Chae J S, Choi J K, Lim H T, Cha S H
Division of Food Science & Biotechnology, College of Agriculture & Life Sciences, Kangwon National University, Chunchon, Korea.
Mol Cells. 2001 Feb 28;11(1):7-12.
With the long-term goal of generating CMV-resistant transgenic plants using antibody genes, a single-chain variable fragment (scFv) antibody that binds to the cucumber mosaic virus was isolated from a scFv phage display library by four rounds of affinity selection with CMV-Mf as an antigen. The scFv has the identical binding specificity to CMV as a monoclonal antibody that is generated by the hybridoma fusion technique, and recognized purified preparations of CMV isolates belonging to either subgroup I or II in immunoblotting. The nucleotide sequences of the recombinant antibody showed that a heavy chain variable region (V(H)) gene belonged to the VH3 subgroup and the kappa light chain variable region (V kappa) came from the Vkappa4 subgroup. Our results demonstrate that the scFv phage display library, an alternative approach to the traditional hybridoma fusion technique, has a potential applicability in the study of plant virus and plant pathology.

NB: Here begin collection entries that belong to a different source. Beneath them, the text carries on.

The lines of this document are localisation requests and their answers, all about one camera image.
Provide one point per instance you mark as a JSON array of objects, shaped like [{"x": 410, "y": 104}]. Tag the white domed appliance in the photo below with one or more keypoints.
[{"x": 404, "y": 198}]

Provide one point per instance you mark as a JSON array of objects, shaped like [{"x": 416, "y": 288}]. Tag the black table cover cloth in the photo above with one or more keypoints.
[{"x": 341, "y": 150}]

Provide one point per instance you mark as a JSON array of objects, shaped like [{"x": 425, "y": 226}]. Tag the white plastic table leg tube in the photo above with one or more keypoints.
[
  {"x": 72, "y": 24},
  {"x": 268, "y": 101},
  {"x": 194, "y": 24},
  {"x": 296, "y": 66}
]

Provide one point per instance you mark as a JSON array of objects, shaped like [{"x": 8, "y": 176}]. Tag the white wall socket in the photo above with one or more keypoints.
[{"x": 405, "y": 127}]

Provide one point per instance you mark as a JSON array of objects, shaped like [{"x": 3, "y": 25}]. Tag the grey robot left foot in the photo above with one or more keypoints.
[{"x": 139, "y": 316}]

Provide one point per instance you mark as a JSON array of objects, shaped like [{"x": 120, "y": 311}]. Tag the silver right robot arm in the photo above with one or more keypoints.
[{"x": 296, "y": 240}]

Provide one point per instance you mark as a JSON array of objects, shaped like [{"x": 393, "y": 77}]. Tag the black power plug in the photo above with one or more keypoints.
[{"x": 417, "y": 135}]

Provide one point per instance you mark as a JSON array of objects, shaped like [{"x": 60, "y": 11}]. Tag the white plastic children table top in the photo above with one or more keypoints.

以利用抗体基因培育抗黄瓜花叶病毒(CMV)转基因植物为长期目标,通过以CMV-Mf为抗原进行四轮亲和筛选,从单链可变片段(scFv)噬菌体展示文库中分离出一种与黄瓜花叶病毒结合的scFv抗体。该scFv与通过杂交瘤融合技术产生的单克隆抗体对CMV具有相同的结合特异性,并且在免疫印迹中识别属于I或II亚组的CMV分离株的纯化制剂。重组抗体的核苷酸序列表明,重链可变区(V(H))基因属于VH3亚组,κ轻链可变区(Vκ)来自Vκ4亚组。我们的结果表明,scFv噬菌体展示文库作为传统杂交瘤融合技术的替代方法,在植物病毒和植物病理学研究中具有潜在的适用性。